Interest in other signature libs/tools?

Jeremy Huntwork jeremy at merelinux.org
Mon Dec 27 14:14:23 UTC 2021


On Sun, Dec 26, 2021 at 6:24 PM Bjoern Bidar <bjorn.bidar at thaodan.de> wrote:
>
> Or what are the problems with the existing solution, what should be changed?
> For example if are problems interfacing  with gpgme e.g. compared mininsign?
>

To be very clear, I'll just state again that I'm not proposing that
Arch undertake a change, or that pacman should drop support for gpgme.
My motivation is as a downstream user of pacman, and for my needs, I
would like to use a simpler, and more modern signature solution.

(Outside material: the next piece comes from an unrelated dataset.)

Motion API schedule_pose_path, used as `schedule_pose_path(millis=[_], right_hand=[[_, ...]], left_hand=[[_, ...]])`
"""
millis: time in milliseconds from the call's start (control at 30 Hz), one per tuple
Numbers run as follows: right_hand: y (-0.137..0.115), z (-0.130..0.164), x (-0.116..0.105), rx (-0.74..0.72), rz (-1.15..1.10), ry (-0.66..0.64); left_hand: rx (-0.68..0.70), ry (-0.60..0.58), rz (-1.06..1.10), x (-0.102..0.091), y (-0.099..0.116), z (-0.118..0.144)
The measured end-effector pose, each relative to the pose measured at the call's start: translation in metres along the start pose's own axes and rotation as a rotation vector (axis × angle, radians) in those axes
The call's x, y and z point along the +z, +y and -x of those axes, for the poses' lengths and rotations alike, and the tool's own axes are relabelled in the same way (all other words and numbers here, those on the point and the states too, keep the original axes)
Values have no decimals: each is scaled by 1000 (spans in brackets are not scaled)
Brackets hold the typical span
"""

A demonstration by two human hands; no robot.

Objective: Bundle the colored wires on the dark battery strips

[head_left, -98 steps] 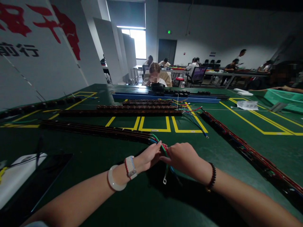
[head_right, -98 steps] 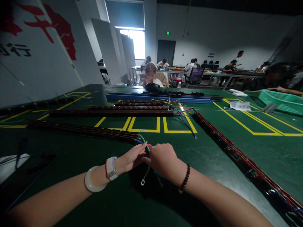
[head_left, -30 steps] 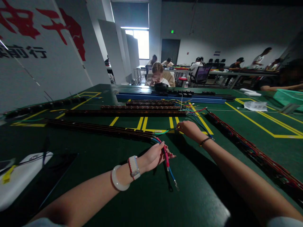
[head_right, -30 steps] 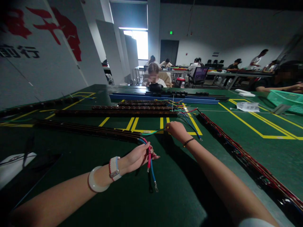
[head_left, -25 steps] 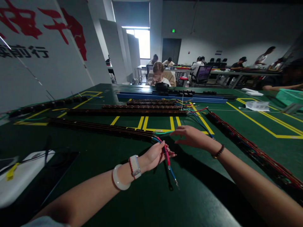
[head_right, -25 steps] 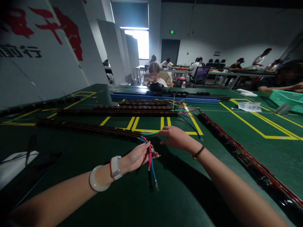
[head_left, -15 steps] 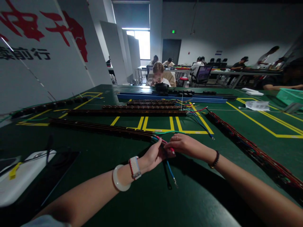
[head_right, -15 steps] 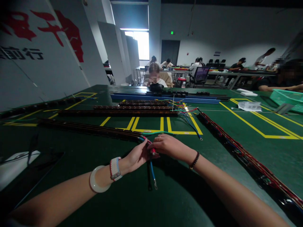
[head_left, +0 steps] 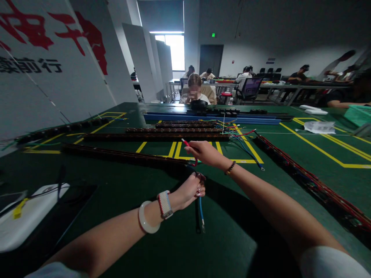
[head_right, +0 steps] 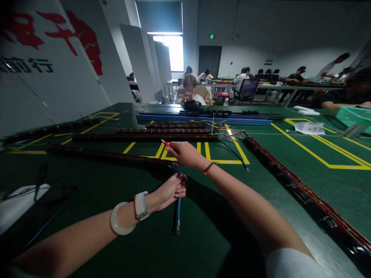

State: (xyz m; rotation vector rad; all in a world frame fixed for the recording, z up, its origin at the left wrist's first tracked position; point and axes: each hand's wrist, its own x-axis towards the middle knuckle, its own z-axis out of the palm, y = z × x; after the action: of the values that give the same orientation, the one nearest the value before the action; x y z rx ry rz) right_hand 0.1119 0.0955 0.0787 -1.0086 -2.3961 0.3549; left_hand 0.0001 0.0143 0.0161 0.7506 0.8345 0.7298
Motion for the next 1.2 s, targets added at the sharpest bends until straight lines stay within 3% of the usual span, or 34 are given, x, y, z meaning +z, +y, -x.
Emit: schedule_pose_path(millis=[133, 267, 367, 467, 600, 733, 800, 900, 1067, 1200], right_hand=[[-11, -29, 20, -14, 141, -84], [-14, -30, 22, 11, 95, -126], [-6, -14, 9, -33, -193, -183], [16, 11, -4, 20, -349, -115], [47, 50, -7, 191, -121, 49], [38, 87, 0, 301, -41, -91], [24, 97, 2, 275, -17, -158], [17, 101, 2, 210, 113, -87], [56, 100, 8, 151, 240, 86], [82, 104, 16, 137, 348, 131]], left_hand=[[45, 27, -1, -4, -6, -5], [30, 27, 9, -5, -6, -5], [23, -2, 18, -4, -5, -1], [37, -8, 56, -3, -4, 2], [51, -18, 124, -2, -3, 5], [51, -13, 93, -4, -1, 5], [52, -10, 7, -5, 1, 5], [8, -6, -211, -7, 6, 7], [-131, -37, -633, -16, 22, 11], [-249, -78, -890, -22, 37, 10]])
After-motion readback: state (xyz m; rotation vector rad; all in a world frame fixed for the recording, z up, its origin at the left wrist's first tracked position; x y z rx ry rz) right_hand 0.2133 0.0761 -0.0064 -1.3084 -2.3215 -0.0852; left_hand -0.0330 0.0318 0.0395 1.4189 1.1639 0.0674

gpgme pulls in a lot of extra libraries and complexity that isn't
required for just package signing. I think you can see the difference
in complexity too by comparing pacman's current code for key
verification with the sample code here:
https://github.com/vstakhov/asignify#libasignify-api Of course a real
world implementation would require a bit more, but I think it still
illustrates the point.

Beyond that, some have made arguments that PGP is just generally bad:
https://latacora.micro.blog/2019/07/16/the-pgp-problem.html But even
without those arguments, the complexity alone makes it less than ideal
for my use cases.

Up to now, the design of my distro has been very light and simple. I
can create a base Docker image with pacman and busybox at about 5MB. I
have been compiling pacman statically, and if I add in gpgme, pacman's
size doubles (IIRC). Besides that, when I last tested, it still
required that the gpg executable itself (and its dependencies) be
present on the machine.

At this point, my plan is to use pacman with asignify. It would just
be much nicer if I didn't need to maintain my own patch/fork.